Software That Solves Four Major Additive Manufacturing Hurdles

Adopting additive manufacturing is more than just buying a printer; it demands the right software to guide design, simulation, workflow, and security.
The benefits of 3D printing are undeniable, but successful implementation hinges on several critical factors: the design tools chosen, seamless workflow management, and robust data protection. Fortunately, industry‑leading software now bridges these gaps, turning AM from a prototyping tool into a scalable, digital‑manufacturing powerhouse. Below we examine how modern software addresses four common challenges that companies face when first integrating additive manufacturing into their operations.

1. Designing for Additive

Advanced design tools such as topological optimisation and generative design unlock possibilities that were once impossible with traditional manufacturing. However, many engineers still struggle to translate these capabilities into practice because they view AM through the lens of conventional manufacturing. Designing for AM requires careful consideration of support structures, part orientation, and build envelope constraints—factors that directly influence print time, material usage, and post‑processing effort. For example, support structures are essential for preventing warping and collapse, especially in metal printing. Reducing the number of supports can cut material costs and shorten removal time, but manual redesign is time‑consuming. Software solutions from Autodesk, Additive Works, and Materialise automate support generation. Materialise’s e‑Stage for Metal, for instance, claims a 90 % reduction in support creation time and a 50 % decrease in post‑process removal effort. Optimal part orientation and nesting further enhance build efficiency. Build‑preparation tools—now integral to many CAD suites—automatically determine the best orientation, set print parameters, and flag design issues before a job is queued. Betatype’s Engine platform takes this a step further by applying optimisation algorithms that maximize machine utilisation. In a recent orthopaedic implant case study, Betatype stacked multiple implants using lattice node supports, enabling full utilisation of the build volume and eliminating manual support removal through sandblasting. These tools transform the design phase into a data‑driven process, ensuring consistent, cost‑efficient production from the outset.

2. Trial‑and‑Error with Metal 3D Printing

Metal additive manufacturing remains a high‑stakes endeavour.

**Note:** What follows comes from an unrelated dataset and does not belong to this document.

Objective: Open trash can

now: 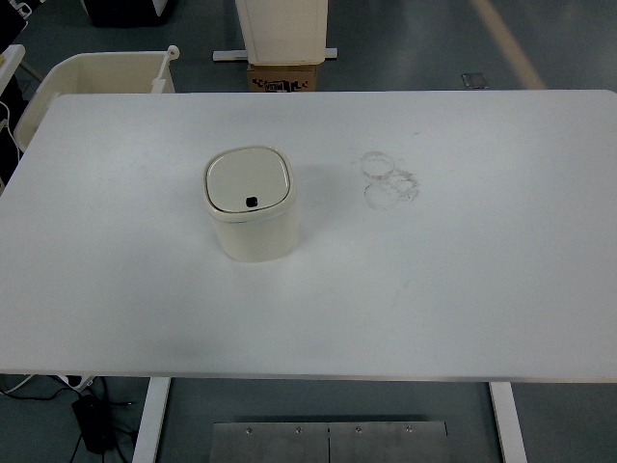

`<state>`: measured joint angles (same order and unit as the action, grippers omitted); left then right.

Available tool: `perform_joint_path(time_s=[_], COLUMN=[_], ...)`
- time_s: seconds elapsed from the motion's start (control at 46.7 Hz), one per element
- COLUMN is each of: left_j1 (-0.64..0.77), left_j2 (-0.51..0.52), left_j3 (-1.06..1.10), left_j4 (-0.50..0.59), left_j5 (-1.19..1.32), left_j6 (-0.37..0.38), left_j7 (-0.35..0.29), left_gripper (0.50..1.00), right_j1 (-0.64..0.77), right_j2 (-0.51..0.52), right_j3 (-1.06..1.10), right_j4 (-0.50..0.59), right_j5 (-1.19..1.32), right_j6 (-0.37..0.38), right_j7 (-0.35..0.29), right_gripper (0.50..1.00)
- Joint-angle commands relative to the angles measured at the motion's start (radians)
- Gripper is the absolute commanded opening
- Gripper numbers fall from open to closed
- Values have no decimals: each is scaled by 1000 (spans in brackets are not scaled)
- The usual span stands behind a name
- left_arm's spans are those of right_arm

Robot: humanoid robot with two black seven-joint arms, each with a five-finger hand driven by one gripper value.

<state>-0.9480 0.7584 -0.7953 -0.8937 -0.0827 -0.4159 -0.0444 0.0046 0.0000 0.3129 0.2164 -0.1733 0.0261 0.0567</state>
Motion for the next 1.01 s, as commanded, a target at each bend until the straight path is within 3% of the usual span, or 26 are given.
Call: perform_joint_path(time_s=[0.0,0.493,0.664,0.857,0.985], left_j1=[-15,-235,-291,-348,-362], left_j2=[18,160,170,191,191], left_j3=[16,257,285,288,315], left_j4=[-33,-266,-346,-422,-447], left_j5=[29,190,254,377,492], left_j6=[2,-3,-15,-138,-162], left_j7=[17,60,165,236,242], left_gripper=[1000,1000,1000,1000,1000], right_j1=[0,0,0,0,0], right_j2=[0,0,0,0,0], right_j3=[0,0,0,0,0], right_j4=[0,0,0,0,0], right_j5=[0,0,0,0,0], right_j6=[0,0,0,0,0], right_j7=[0,0,0,0,0], right_gripper=[993,993,993,993,991])
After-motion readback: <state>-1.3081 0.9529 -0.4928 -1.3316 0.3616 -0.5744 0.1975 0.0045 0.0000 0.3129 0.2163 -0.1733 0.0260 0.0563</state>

The process is highly sensitive to material quality, layer thickness, laser power, and gas flow, leading to high failure rates if parameters are guessed. Simulation software mitigates this uncertainty by modelling the build from first principles. ANSYS’s Additive Suite, for example, predicts micro‑structure evolution, part distortion, and residual stress, allowing engineers to tweak parameters before a single print. "The arrival of additive manufacturing created a need to simulate both the product and the process itself," says ANSYS’ Dave Conover. Simufact’s virtual‑engineering platform has also proven effective. In a joint project with EDAG and voestalpine, Simufact simulated a hood hinge’s distortion and residual stress, enabling engineers to pre‑emptively compensate for deformation—saving both time and material that would have been lost to trial‑and‑error prints.

3. Managing Workflows

Whether operating as a service bureau or an in‑house manufacturer, organisations must orchestrate complex workflows—from order intake to post‑production inspection. Traditional approaches, such as spreadsheets or generic project‑management tools, offer limited visibility and require manual data entry, stalling production and hampering scalability. Dedicated AM workflow platforms deliver end‑to‑end visibility, automating request capture, build assignment, status monitoring, and machine scheduling. Bowman International’s Bowman Additive Production division now streams orders directly into its platform, automatically assigns parts to builds, and tracks machine availability in real time. This automation has lifted throughput and efficiency, enabling Bowman to grow its production capacity without the bottlenecks that plague legacy systems.

4. Ensuring Data Security

With the proliferation of digital part libraries, protecting intellectual property has become a top priority. 3D printing’s digital thread—where designs can be shipped and printed anywhere—introduces vulnerabilities that traditional manufacturing never faced. AM‑specific security solutions encrypt design files and embed execution controls, such as machine type, material, and print count. LEO Lane’s cloud platform exemplifies this approach, ensuring that only authorised machines can access and print a file, and that each file can be printed only the permitted number of times. By tightening access and preventing unauthorized replication, these tools safeguard revenue streams and maintain product integrity.

AM Software: A Key Element to Production Success

Software is as critical to additive manufacturing as hardware and materials. It drives repeatability, secures the digital thread, and simplifies operations—enabling companies to unlock the full potential of AM. From cutting‑edge design aids to automated workflows and robust security, the right software transforms additive manufacturing from a niche capability into a reliable, cost‑effective production strategy.